Now, following the death of George Floyd while in police custody in Minneapolis and the weeks of protests that have followed, one entrepreneur is seeking to use a mobile app to try to solve the problem of police misconduct.
According to a press release, a website called Police Window has launched, with a similar mobile app soon to come. The app can be used by both citizens and police and law enforcement agencies, and allows users to review past interactions with the police, and to submit new ones. The site was established by Michael Brown, a Seattle-based entrepreneur.
"The goal of Police Window is to improve policing through transparency, feedback, and collaboration while protecting the identity of the citizen and the officer," the website says. Data is aggregated regionally and "baselined against national averages to help departments and community leaders understand how they are performing."
There's also a gamification element, as users are "entered to get their ticket paid off up to $100 dollars if they are one of the lucky members."
The system, as described, raises quite a few questions. While the app says the identities of the citizen and officer will be covered, what if law enforcement agencies try to subpoena such records? Could citizens who submit reports via Police Window find such reports used against them in court later on? What incentive will police officers and departments have to participate in such data-collecting? And how will Police Window fit into existing police reform efforts, which have come out of the death of George Floyd and the ensuing unrest?
"If every citizen considered it their civic duty to review their interactions with police, we would have incredible transparency with which to improve the policing systems," Brown, the CEO, said in a statement. "We want to not just improve the egregious incidents, but focus on improving the overall level of service."
The mobile app will be released on June 20.

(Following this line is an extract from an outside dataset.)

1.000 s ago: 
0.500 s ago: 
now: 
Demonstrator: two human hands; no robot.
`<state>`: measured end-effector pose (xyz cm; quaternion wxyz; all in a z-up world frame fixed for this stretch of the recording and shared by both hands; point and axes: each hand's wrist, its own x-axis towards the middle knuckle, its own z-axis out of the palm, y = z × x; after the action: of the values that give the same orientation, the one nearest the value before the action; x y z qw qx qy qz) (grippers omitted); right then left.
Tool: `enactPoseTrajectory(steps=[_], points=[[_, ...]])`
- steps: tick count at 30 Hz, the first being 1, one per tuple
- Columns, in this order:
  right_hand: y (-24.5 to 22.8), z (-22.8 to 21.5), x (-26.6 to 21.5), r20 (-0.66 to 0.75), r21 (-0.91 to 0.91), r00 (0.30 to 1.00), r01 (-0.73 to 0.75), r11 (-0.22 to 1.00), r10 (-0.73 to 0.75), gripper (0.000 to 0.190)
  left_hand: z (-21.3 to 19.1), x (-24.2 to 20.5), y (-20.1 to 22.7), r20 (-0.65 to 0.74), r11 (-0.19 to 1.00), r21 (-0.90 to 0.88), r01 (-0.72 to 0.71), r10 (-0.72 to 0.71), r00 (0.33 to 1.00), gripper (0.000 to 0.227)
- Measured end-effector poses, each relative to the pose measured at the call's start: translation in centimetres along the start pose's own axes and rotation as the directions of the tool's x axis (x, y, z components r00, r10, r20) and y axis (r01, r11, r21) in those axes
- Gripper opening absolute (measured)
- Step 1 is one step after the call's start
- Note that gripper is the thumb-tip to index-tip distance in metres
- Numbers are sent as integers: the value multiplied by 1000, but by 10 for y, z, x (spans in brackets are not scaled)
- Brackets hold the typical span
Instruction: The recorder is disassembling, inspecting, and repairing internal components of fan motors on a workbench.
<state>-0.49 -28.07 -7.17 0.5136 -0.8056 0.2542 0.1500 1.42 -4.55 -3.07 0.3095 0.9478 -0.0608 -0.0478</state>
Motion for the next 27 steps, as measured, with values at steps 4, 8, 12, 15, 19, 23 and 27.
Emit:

Stephen Silver, a technology writer for The National Interest, is a journalist, essayist and film critic, who is also a contributor to Philly Voice, Philadelphia Weekly, the Jewish Telegraphic Agency, Living Life Fearless, Backstage magazine, Broad Street Review and Splice Today. The co-founder of the Philadelphia Film Critics Circle, Stephen lives in suburban Philadelphia with his wife and two sons. Follow him on Twitter at @StephenSilver.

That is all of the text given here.